Chevelure auburn, beauté fanée par le stress, Saadia esquive tant bien que mal les coups de semonce de la présidente Isabelle Pulver :
« La nature étant bien faite, déclare la magistrate, le ton faussement didactique, si une femme nue monte sur un homme, il arrive quoi au sexe du monsieur ?
– Il est excité, reconnaît Saadia, d’une voix enfantine.
– Et donc ? (silence) Et donc il éjacule ! Et il fait quoi contre ça ? (nouveau silence) Il paye ! 100 euros la demi-heure, 150 euros l’heure complète. Ça vous paraît être des tarifs normaux ?
– Oui.
– Ah bon ? Parce que je peux vous le dire : vous flirtez avec les tarifs des hôtels quatre étoiles pour un massage normal ! »
« Finition manuelle »
Oriental Beauty, modeste salon de massage fondé en 2013, n’a pourtant rien du quatre étoiles. Saadia et Essaid, son ex-époux et cogérant, parviennent à maintenir le business à flot. Mais les choses se gâtent. En avril 2014, une employée balance aux flics les massages body-body : masseuse en tenue d’Ève, seins qui frictionnent un dos, fesses qui s’attardent sur un ventre.
Rien de bien méchant persifle l'ex-mari : « J’ai croisé un avocat dans un bar qui m’a assuré que la pratique était légale. » Le culot du prévenu fait exploser de rire les avocats de la défense. Pulver rappelle que la Cour de cassation assimile le body-body comme étant de la prostitution, faisant de Saadia et Essaid des proxénètes.
Le body-body, la cour en a presque cure, davantage intéressée par les « finitions manuelles ». Saadia concède en avoir pratiquée deux ou trois. Mais attention ! Jamais en échange d’argent. Pulver explose : « Vous masturbez trois bonshommes d’affilé sans rien demander ? Le petit geste commercial quoi ! »
Dos au mur, Saadia charge Essaid : « Parfois il est gentil et parfois méchant. Il me traite souvent de pute et est violent. » Auditionnée par la police, elle l’accuse même de viol. « C’est vrai ? », s’inquiète la présidente. Saadia se met à sangloter et répond par la négative. Explique qu’elle voulait diminuer sa responsabilité. Avant de la renvoyer s’asseoir, Isabelle Pulver la tance : « Vous auriez pu l’envoyer aux assises, c’est extrêmement grave. »

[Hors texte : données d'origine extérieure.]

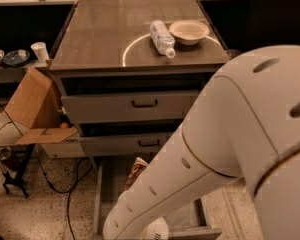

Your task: Pick brown chip bag from bottom drawer and place on counter

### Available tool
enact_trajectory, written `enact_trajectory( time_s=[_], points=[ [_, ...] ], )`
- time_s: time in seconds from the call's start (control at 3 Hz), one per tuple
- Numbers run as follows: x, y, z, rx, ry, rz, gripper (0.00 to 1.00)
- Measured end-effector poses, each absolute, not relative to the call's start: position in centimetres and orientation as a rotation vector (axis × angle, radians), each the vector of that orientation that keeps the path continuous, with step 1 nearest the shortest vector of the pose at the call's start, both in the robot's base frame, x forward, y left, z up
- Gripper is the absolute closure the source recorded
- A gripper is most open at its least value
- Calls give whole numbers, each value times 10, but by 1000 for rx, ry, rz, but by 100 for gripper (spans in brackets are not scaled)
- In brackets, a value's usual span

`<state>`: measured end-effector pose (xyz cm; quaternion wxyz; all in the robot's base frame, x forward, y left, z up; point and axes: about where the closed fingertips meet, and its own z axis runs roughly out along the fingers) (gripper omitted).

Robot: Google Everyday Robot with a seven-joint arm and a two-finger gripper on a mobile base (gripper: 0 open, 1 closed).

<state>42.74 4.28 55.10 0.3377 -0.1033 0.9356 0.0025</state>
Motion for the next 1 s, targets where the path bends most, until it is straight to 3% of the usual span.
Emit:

Essaid s’avance à la barre, suffisant. Les « finitions manuelles » ? Pas au courant. Enfin si, ça lui revient : une rumeur du quartier est arrivée jusqu’à lui. En bon gestionnaire, il s'en inquiète, envoie un de ses amis incognito vérifier. Chou blanc. « Fais attention », avise-t-il quand même Saadia. Car c'est bien Saadia, la dirigeante de fait. Lui, assure ne mettre les pieds au salon que pour récupérer le loyer. Il prend le cash, le verse sur le compte de sa société d’électricité, et paye avec un chèque… de cette société. « Ça s’appelle du blanchiment ça, monsieur, lâche la présidente, blasée. Mais le tribunal n’est pas saisi pour ces faits-là… »
« Magouille et compagnie »
« J’allais dire magouille et compagnie tellement la situation est compliquée, commence la procureure. Les explications de l’un comme de l’autre sont très confuses. » Parce qu’il y a assez d’éléments pour « condamner ces deux-là », elle requiert un an de prison assorti du sursis pour Saadia, car il est difficile de dire si elle a été contrainte ou non. Pour Essaid, elle réclame un an ferme.
L’avocat d’Essaid se révolte : les deux prévenus sont sur un « pied d’égalité ». Pourquoi donc requérir des peines si différentes ? Plus éligible au sursis simple, pourquoi pas une mise à l'épreuve pour Essaid ? Il écope finalement d’un an, dont huit mois de sursis avec mise à l’épreuve. Quant à Saadia, le tribunal suit les réquisitions.